I know that it means I sometimes get taken advantage of, but I'd rather that than change who I am, iykwim

I know exactly what you mean. I would be similar to you, OP. I do put myself out for people. Most people appreciate it. Some don't. My husband sometimes tells me I'm too soft, or too trusting, or too good natured.

But I always say, I'd rather be my sort of person than their sort of person. Yes, sometimes it does mean I get taken advantage of. But when I do I move on and know not to put myself out for that particular person again. But it doesn't stop me doing it for others.

Good luck to you, OP. Don't change who you are. Just become more selective of who you put yourself out for!

fedup21 · 23/01/2020 15:08

The bit that really gets me is why does she have a dog if she doesn't want to walk after work.

That is very odd!

Longwhiskers14 · 23/01/2020 15:10

The bit that really gets me is why does she have a dog if she doesn't want to walk after work.

Good point!

loveyouradvice · 23/01/2020 15:10

whiskychaser Hope you have had a good rest and migraine is receding...

What do you think of the suggestion from several that you head off at 5pm tomorrow evening with DD to treat yourself both to a meal out en route to her activity? Looking forward to hearing

theemmadilemma · 23/01/2020 15:11

Your DP is 100% right.

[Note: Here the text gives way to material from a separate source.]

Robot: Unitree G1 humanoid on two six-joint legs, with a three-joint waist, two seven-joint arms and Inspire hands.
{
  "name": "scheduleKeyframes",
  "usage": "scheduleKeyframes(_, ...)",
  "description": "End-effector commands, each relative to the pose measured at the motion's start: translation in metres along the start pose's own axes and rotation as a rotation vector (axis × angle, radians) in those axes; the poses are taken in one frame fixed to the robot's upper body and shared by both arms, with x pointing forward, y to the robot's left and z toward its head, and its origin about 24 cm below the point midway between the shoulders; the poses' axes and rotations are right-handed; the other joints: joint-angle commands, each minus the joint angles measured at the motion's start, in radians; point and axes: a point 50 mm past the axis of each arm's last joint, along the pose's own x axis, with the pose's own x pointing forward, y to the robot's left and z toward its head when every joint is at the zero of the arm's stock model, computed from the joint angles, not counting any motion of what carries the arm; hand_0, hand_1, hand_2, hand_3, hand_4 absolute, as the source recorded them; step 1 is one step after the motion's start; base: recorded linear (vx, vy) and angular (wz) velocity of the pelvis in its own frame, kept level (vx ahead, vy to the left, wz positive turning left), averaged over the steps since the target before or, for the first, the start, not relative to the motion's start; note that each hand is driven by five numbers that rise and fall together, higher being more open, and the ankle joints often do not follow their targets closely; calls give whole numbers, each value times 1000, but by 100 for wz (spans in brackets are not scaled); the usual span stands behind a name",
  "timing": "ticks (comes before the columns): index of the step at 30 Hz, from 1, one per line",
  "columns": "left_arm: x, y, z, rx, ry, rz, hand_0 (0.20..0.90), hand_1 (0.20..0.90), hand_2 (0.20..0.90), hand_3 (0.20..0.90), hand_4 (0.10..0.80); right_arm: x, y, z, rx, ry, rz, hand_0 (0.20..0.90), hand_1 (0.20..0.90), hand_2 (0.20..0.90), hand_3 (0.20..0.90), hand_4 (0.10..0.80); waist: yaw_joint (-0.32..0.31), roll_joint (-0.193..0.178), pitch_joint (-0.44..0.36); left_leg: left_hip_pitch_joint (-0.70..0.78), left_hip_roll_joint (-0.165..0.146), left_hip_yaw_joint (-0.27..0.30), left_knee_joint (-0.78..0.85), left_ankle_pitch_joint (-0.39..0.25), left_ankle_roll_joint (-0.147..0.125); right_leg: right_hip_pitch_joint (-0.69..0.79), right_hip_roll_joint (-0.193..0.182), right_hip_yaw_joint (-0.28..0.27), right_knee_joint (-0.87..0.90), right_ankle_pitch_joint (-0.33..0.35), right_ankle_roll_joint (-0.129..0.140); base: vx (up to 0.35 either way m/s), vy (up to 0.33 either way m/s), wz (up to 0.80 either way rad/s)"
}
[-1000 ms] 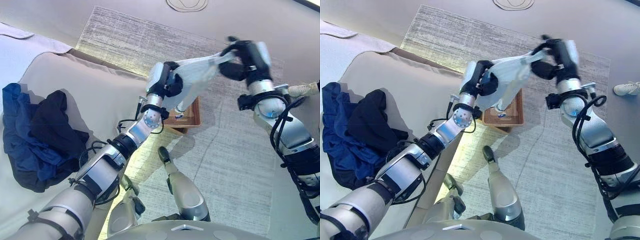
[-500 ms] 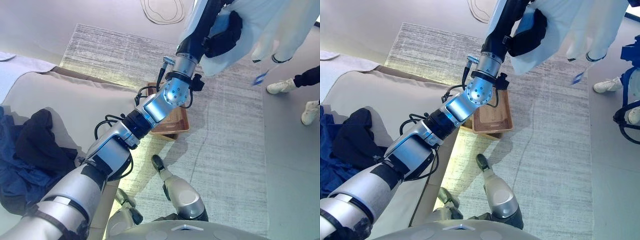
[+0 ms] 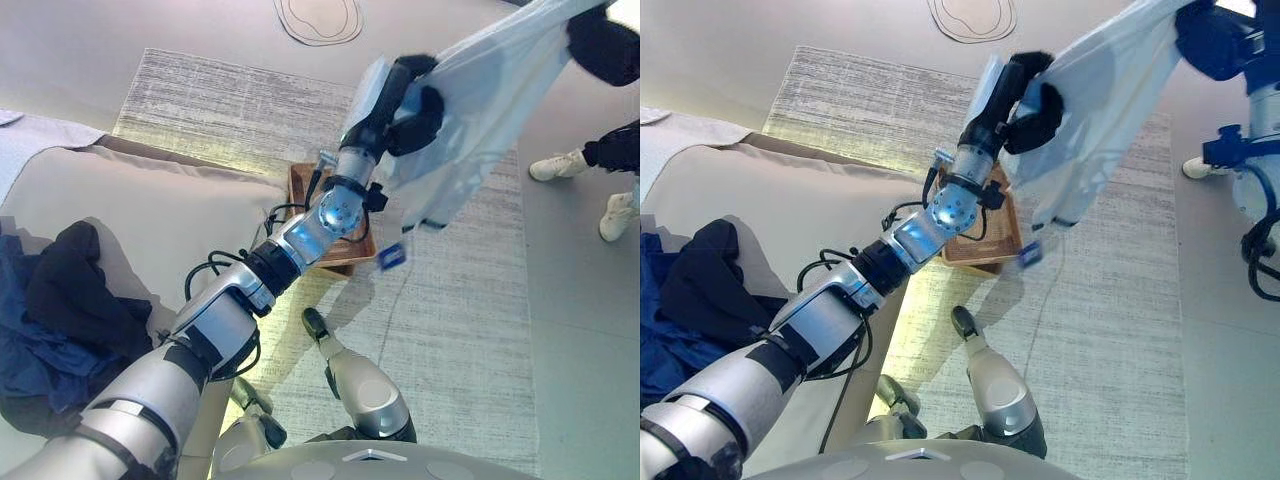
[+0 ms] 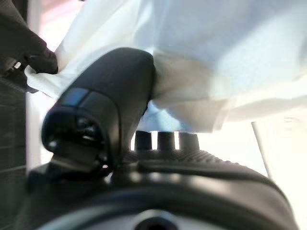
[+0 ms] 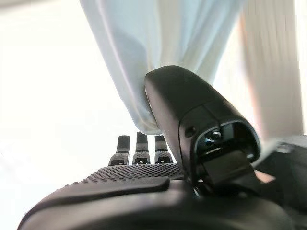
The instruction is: Pick up the clothes from the bed and place them into the basket
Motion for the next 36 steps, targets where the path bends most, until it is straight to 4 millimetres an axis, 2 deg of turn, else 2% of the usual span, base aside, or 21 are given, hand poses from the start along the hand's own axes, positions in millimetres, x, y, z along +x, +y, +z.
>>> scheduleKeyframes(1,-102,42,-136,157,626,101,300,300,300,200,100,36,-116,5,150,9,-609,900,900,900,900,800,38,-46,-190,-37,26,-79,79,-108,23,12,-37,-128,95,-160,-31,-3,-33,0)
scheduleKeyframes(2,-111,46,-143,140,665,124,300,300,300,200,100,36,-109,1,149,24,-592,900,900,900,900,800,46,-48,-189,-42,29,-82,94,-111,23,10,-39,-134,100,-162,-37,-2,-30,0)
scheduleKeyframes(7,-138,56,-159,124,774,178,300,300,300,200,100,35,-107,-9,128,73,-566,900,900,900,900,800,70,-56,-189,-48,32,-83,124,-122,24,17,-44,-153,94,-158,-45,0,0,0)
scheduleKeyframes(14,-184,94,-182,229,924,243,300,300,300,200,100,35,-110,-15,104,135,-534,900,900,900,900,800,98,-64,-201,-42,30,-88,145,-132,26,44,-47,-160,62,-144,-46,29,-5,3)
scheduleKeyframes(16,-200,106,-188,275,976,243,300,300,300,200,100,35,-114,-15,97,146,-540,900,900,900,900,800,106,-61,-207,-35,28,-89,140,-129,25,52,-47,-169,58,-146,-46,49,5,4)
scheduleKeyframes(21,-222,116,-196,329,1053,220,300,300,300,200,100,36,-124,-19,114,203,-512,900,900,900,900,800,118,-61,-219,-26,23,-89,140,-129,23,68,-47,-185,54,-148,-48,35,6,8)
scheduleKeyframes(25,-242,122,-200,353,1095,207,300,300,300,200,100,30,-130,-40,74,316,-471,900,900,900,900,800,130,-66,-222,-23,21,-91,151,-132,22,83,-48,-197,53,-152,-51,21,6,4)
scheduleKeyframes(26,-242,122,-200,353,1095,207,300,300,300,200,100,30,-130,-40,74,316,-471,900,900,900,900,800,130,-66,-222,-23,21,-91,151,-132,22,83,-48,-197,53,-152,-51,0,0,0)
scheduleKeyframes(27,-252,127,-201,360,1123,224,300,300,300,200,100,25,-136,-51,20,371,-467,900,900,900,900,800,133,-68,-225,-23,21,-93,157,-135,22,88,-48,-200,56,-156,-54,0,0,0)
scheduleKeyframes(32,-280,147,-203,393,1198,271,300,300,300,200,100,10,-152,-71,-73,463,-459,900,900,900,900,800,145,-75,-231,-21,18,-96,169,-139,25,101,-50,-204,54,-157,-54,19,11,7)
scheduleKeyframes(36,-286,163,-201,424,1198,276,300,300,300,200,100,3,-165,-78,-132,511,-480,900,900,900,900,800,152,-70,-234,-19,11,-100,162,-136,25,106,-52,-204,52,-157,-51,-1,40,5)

She's a stupid cheeky fucker.

oohnicevase · 23/01/2020 15:13

Is she a non driver ? Because frankly a lot of the time they have no clue how tiring expensive and time consuming driving is . They think cars drive themselves and pay for themselves IME.... if she turns up Friday she has got to be the biggest CF ever !!

Cornishclio · 23/01/2020 15:14

Sorry that this saga is still ongoing and I struggle to understand the nerve of the woman. First for accepting these favours over the last 2 years with such ingratitude, second for her reluctance to walk such a short distance one night a week so her DD does not have to walk alone in the dark, third to have a dog when it is clear she does not have the time if out working all day and is too lazy to walk for less than 15 minutes. When is the dog exercised? The worst is involving your DD and using emotional manipulation on her DD.

I hope she doesn't turn up tomorrow but my gut feeling would be to say that if they do you won't penalise her DD by not taking her but you need an apology first off the mum.

PineappleDanish · 23/01/2020 15:15

Prepare yourself as well for what she'll say to other mums:

"I thought your daughter went to long-range banana peeling club on a Friday, CF?"

"Well she used to, but Whiskey has been so awkward and so hostile about the whole thing that i've had to pull DD out of it, Whiskey has created such an atmosphere and is trying to ruin DD's life, you don't know the half of it yadda yadda"

BumbleBeee69 · 23/01/2020 15:16

Stand your ground OP.. and tell her to GTF.. Flowers

mbosnz · 23/01/2020 15:17

I wonder how many of the other mothers very much have the measure of the CF, and will be exiting stage left as fast as possible so as not to become her next mark.

Fredastaireatemyjamsandwich · 23/01/2020 15:19

I would send the text about not looking after her dog; then block her number.

Apolloanddaphne · 23/01/2020 15:32

I really feel for her DD. Her DM is a CF and it is impacting on her DD and no-one else.